Денских взглянула мне в глаза, и я стушевалась под её острым и абсолютно трезвым взглядом.
– Все демоны преисподней, Маша… почему? – зло чеканя слова, спросила она меня.
– Почему? – непонимающе нахмурилась я.
Откуда эта злость?
– Столько лет ждать новой встречи с тобой … и ты…
И всё же она … пьяна? Даже если так, когда еще нам представится случай поговорить?
– Ждать новой встречи? – сощурившись, переспросила я. – Не ты ли порвала со мной, Настя? Не ты ли даже глаз на меня не подняла в тот день, когда Милевский забирал меня из Смольного? И не лги мне о том, что письма мои не доходили к тебе. Доходили, я знаю. Если бы Алексей был тогда против нашей дружбы, он не стал бы опускаться до лжи, а прямо запретил мне писать тебе.
Она взболтнула бурбон. Зубами открыв пробку, Настя сделала глоток из горла. Поморщилась и, зло хохотнув, подошла ко мне.
– Да, доходили. Да, я не отвечала.
Она встала так близко, что я смогла разглядеть сеточку мелких морщинок в уголках покрасневших глаз. Настя протянула ко мне руку и, едва касаясь, дотронулась до моих волос, обдавая запахом алкоголя и знакомым чуть горьким ароматом лилий.
– Думаешь, я рада была порвать с тобой?
– Нет? – я вздернула подбородок.
Она щекотнула меня за ухом, и я поежилась, машинально зажимая её руку щекой. Совсем как в детстве. То была любимая ласка Денских.
– Ты ведь ничего не видишь, Маша. Сколько я тебя знаю, ты не замечала ничего и никого кроме Милевского, и до сих пор не хочешь замечать.
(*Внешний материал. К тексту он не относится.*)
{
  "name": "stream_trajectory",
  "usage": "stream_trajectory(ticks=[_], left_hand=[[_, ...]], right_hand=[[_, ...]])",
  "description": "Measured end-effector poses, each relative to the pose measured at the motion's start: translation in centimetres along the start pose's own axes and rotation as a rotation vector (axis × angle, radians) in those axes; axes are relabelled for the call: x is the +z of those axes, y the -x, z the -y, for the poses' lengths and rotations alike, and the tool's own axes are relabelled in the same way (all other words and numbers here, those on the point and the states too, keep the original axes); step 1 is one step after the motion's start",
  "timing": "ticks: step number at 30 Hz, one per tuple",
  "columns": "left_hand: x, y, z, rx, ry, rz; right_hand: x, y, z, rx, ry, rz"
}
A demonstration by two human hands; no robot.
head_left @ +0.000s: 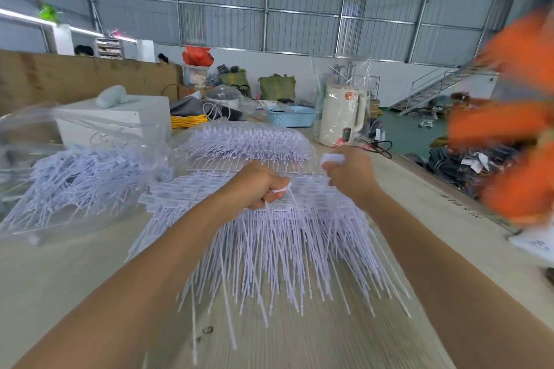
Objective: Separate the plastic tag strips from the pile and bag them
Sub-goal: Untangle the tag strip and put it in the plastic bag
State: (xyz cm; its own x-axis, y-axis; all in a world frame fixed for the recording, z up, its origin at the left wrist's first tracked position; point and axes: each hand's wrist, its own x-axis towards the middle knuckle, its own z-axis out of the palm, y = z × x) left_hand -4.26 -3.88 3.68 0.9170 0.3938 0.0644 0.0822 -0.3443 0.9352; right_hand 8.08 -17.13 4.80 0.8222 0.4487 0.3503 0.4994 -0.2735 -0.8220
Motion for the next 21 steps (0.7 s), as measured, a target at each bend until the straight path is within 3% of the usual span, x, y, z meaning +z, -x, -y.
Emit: stream_trajectory(ticks=[3,7,10,14,19,21], left_hand=[[-0.3,0.3,0.5,0.001,-0.005,0.045],[0.0,0.4,1.2,0.044,-0.218,0.099],[-0.1,0.4,1.4,0.108,-0.226,0.093],[-0.5,0.9,1.6,0.170,-0.179,0.082],[-1.7,1.6,1.9,0.071,-0.322,0.053],[-1.5,1.7,2.1,0.057,-0.197,0.087]], right_hand=[[-1.6,0.1,0.9,0.104,-0.194,0.171],[-0.5,1.1,3.2,0.083,-0.119,0.436],[1.0,1.8,3.9,-0.031,0.072,0.467],[2.1,2.1,4.0,-0.075,0.109,0.496],[1.9,1.8,3.9,-0.110,0.039,0.388],[1.7,1.9,3.8,-0.146,0.071,0.399]])
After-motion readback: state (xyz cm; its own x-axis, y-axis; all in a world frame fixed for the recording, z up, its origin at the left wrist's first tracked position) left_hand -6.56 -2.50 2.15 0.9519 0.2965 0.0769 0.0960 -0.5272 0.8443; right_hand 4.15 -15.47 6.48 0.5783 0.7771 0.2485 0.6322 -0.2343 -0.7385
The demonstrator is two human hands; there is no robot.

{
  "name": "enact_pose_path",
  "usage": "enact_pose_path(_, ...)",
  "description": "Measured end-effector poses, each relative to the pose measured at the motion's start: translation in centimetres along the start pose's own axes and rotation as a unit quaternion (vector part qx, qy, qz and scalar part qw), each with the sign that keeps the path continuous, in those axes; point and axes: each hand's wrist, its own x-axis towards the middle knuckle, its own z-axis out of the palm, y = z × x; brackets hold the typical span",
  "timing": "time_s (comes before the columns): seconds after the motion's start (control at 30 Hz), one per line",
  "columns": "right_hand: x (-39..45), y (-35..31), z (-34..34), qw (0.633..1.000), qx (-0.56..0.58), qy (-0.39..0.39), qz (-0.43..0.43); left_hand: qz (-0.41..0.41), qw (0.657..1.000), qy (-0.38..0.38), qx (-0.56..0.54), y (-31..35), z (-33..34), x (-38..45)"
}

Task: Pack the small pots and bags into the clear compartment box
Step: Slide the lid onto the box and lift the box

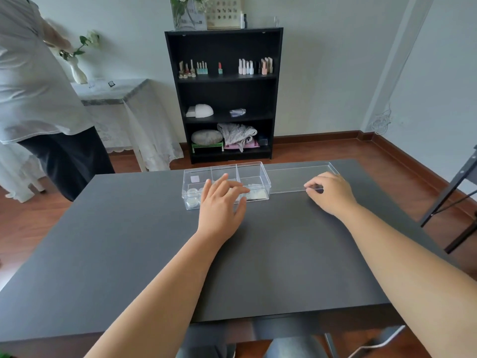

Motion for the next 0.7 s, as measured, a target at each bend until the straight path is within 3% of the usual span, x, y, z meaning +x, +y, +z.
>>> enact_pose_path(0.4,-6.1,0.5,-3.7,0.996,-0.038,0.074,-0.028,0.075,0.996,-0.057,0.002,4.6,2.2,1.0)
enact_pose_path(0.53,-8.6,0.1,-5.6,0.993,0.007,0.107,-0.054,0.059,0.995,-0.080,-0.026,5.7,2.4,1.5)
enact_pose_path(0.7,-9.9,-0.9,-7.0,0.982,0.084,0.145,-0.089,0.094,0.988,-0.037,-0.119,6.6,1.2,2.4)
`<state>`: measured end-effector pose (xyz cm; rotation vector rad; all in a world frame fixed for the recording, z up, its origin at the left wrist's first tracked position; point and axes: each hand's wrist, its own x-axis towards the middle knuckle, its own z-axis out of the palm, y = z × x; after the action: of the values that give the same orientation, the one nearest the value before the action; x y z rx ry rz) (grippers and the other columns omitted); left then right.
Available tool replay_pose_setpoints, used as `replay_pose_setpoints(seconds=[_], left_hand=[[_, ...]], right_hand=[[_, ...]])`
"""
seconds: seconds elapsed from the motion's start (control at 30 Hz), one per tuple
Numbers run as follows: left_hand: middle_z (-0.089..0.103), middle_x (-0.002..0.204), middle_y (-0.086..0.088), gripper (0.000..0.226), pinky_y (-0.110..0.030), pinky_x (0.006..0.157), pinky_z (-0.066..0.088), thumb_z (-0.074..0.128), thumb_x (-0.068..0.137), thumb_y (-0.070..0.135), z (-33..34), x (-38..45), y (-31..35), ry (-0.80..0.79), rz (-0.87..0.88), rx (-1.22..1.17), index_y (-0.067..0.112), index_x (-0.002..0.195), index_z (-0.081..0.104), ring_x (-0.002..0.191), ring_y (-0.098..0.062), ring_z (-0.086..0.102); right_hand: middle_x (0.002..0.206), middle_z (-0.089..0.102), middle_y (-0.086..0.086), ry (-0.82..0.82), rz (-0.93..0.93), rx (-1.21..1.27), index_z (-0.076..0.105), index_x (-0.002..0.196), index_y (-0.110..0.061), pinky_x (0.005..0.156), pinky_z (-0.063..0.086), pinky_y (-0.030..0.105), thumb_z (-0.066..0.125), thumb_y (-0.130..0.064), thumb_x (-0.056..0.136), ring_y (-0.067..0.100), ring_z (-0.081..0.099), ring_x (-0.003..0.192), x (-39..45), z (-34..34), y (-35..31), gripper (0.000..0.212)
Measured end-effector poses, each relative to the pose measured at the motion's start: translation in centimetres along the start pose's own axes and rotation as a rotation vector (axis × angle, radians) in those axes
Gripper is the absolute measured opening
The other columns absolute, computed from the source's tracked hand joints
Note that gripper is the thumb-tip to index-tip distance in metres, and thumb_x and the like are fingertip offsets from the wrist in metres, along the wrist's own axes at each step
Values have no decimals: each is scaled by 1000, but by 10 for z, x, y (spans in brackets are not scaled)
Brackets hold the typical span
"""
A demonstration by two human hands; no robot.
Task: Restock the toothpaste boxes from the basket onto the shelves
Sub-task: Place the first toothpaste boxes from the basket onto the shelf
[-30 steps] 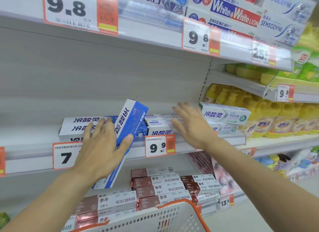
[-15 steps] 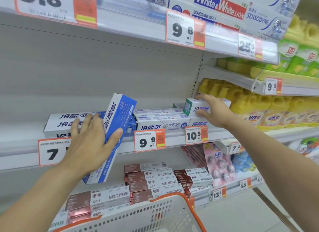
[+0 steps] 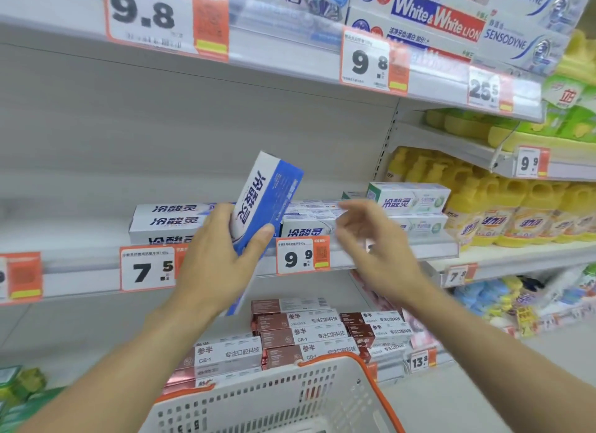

– Так расскажи мне? – я кашлянула, прикрывшись ладонью. – Открой мне глаза?
Настя отняла руку.
– Да, я … расскажу. Давно пора… – резко выдохнув, она опустила голову: – Знаешь, природа жестоко посмеялась над нами с братом, Маша. Мы оба оказались не в тех телах. Когда еще будучи детьми, мы менялись одеждой, родители и гувернеры не придавали этому особого значения. Сочли веселой шуткой. Коленьке так идут бантики, а Настенька вышла очаровательным сорванцом, – скопировала Денских чей-то голос. – Когда доброжелатели рассказали отцу о «невинных» увлечениях брата, было слишком поздно что-то предпринимать. Нет, папа, безусловно, пытался. Запреты, давление, угроза лишить наследства. Ничего не помогло. Николай много лет состоял в любовной связи с графом Толстым. Теперь уже покойным, но даже если отец сможет заставить его жениться, вряд ли такой брак даст плоды.
Настя замолчала. Меня качнуло, и к горлу подступила тошнота. Подняв на меня полные тоски и надежды глаза, она зло улыбнулась. Я спиной оперлась о полотно двери и, запрещая себе даже мысль, приказала:
– Говори, – голос сорвался. – Я хочу услышать это, Настя. Договаривай.
– Я люблю тебя, Маша, – ледяным тоном сказала Денских. – Даже больше чем Милевский.
Я закрыла веки, не в силах смотреть на её лицо. Впрочем, мне и не нужно было смотреть. Я слышала, как тихо посмеиваясь, она вновь делает глоток бурбона.